1971 yılında Endüstrı Mühendisliği dalındaki Master programını tamamlayarak yurda dönmüştür..
İş hayatına Koç Holdıngle başlayan Diyarbakır’lı Sayın Ökütçü Amerika da Newyork kentinde Ramerica international inc. Şirketine Genel Müdür olarak çalışmaya başlamıştır.
Sayın Ökütçü daha sonraki yıllarda sırasıyla İstanbul odası meclis üyeliği, İstanbul Ticaret odası meclis üyeliği yanı sıra Koç yöneticileri derneği, Darüşşafakalılar derneği ve İktisadi Kalkınma Vakfında değişik dönemlerde Yönetim Kurulu Başkanlığı görevlerine bulunmuştur.
Ayrıca Yaşar Kemal Vakfı kurucularından birisi de sayın Davut Ökütçü hocamızdır.
Çok daha farklı platformlarda sesini duyurabilmiş önemli görevlerde bulunmuş nadide bir hemserimizdir.
Sayın Davut Ökütçü hocamız hakkında Aslında cok az bilgiler verdiğimi düşünüyorum.
Ama benim için önemli olan Sayın Davut Ökütçü hocamızın şuan Diyarbakır şehrinin asil bir evladı ve bu şehri tüm dünyaya duyurmasıdır.
Sayın Davut Ökütçü hocamızın Diyarbakır şehrinin bağrından ilkokulu bitirdikden sonra çıkmasıdır. Uzun bir tren yolculuyla İstanbula giderek, Darüşşafaka eğitim kurumlarında okuyarak hem kendi hayatını güzel yerlere taşımıştır. Hem de bir Diyarbakırlı olarak bu kadim kentin evladı olduğunu hiçbir zaman unutmamış, şehrini her yerde gururla temsil etmiştir.
Ayrıca Yaşar Kemal Vakfı kurucularından birisi de sayın Davut Ökütçü hocamızdır.
Değerli Davut Ökütçü hocam siz bu kadim kentimizin bir gururusunuz.
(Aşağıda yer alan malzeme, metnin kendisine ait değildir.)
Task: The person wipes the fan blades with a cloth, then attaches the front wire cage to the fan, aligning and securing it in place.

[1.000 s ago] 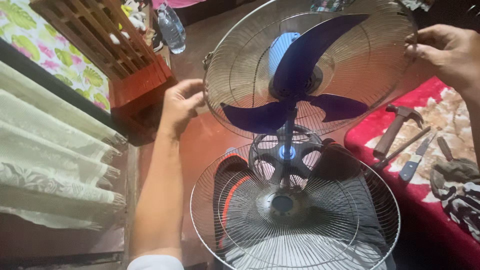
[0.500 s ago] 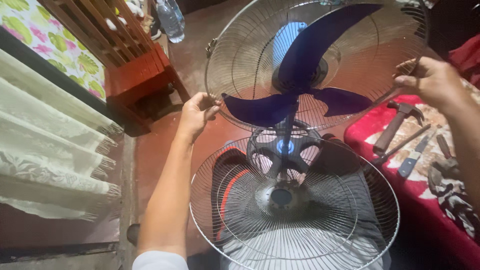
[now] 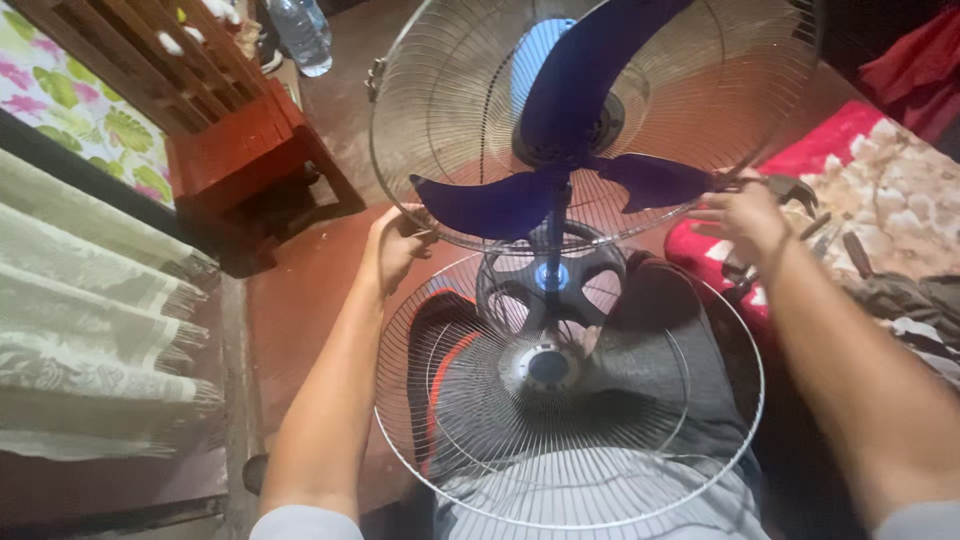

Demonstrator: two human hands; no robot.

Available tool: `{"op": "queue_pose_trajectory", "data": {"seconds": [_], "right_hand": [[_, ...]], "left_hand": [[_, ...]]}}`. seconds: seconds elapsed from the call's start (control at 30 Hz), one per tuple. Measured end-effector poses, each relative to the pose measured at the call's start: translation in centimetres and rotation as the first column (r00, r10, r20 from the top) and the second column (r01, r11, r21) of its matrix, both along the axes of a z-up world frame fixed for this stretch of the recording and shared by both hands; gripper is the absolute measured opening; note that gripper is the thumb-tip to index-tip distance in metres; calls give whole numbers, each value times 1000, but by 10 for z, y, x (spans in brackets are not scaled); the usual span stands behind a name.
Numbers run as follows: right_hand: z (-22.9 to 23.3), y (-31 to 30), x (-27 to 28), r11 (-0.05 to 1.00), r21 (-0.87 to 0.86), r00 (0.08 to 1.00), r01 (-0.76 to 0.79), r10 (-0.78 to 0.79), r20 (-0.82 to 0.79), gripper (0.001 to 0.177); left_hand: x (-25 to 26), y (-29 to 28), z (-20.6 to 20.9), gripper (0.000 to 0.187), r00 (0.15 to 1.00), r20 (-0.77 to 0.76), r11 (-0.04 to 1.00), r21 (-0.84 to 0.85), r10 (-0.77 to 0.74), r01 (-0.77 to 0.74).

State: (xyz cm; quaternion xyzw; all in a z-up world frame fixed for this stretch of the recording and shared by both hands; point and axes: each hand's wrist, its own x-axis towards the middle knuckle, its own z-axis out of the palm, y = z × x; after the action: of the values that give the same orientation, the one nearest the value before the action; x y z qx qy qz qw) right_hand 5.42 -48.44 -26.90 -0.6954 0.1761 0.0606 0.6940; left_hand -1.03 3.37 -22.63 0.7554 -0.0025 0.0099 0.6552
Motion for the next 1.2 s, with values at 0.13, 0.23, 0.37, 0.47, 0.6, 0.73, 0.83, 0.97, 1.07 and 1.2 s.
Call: {"op": "queue_pose_trajectory", "data": {"seconds": [0.13, 0.23, 0.37, 0.47, 0.6, 0.73, 0.83, 0.97, 1.07, 1.2], "right_hand": [[-22, 23, -11, 979, 171, 994, 110, -111, 1, 18], [-38, 33, -13, 937, 319, 988, 145, -152, -2, 22], [-61, 39, -9, 870, 488, 991, 72, -119, 66, 31], [-76, 33, -5, 885, 463, 995, 47, -82, 56, 39], [-87, 28, 3, 918, 396, 999, 31, -15, -43, 44], [-94, 36, 8, 979, 203, 999, -9, 2, 35, 16], [-91, 44, 5, 1000, 25, 999, 2, -3, 33, 8], [-75, 44, 0, 1000, -19, 988, -23, 20, -150, 8], [-74, 43, -1, 995, -79, 989, -65, 54, -138, 10], [-84, 35, 6, 982, 70, 974, -173, 181, -135, 19]], "left_hand": [[5, -5, -15, 37, 999, 4, 998, -37, 41, -41], [6, -6, -27, 42, 998, -15, 990, -127, 68, -69], [7, -8, -40, 38, 997, -22, 981, -179, 75, -78], [10, -10, -48, 49, 997, -52, 971, -228, 61, -71], [14, -10, -58, 50, 991, -122, 975, -206, 62, -86], [19, -15, -67, 52, 983, -180, 952, -292, 46, -98], [19, -18, -69, 47, 978, -201, 953, -280, 56, -112], [13, -22, -70, 34, 979, -203, 956, -286, 6, -65], [15, -27, -75, 26, 977, -212, 957, -288, -31, -32], [22, -25, -89, 16, 964, -264, 948, -313, -29, -57]]}}
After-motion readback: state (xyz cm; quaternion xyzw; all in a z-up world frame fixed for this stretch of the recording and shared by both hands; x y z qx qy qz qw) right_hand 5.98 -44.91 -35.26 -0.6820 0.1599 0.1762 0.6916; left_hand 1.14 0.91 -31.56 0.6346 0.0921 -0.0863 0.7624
Sizi çok seviyoruz.
Sizi yordum biliyorum.
Lütfen af buyurunuz.
O bitmek bilmeyen güzel sabrınızla bana ne güzel yanıtlar verdiniz.
Keşke konuşmamızın başında hasta olduğunuzu söyleseydiniz de bende sizi bu kadar konuşturup yormasaydım.
Size ALLAH ‘tan hayırlı şifalar diliyor sevgi ve saygılarımı sunuyorum. Esen kalınız.
Sevgili Okuyucularım bir nebze bile olsa annesiz babasız veya her ne şekilde olursa olsun yardıma ihtiyaçları olan çocuklarımıza lütfen katkı sunalım.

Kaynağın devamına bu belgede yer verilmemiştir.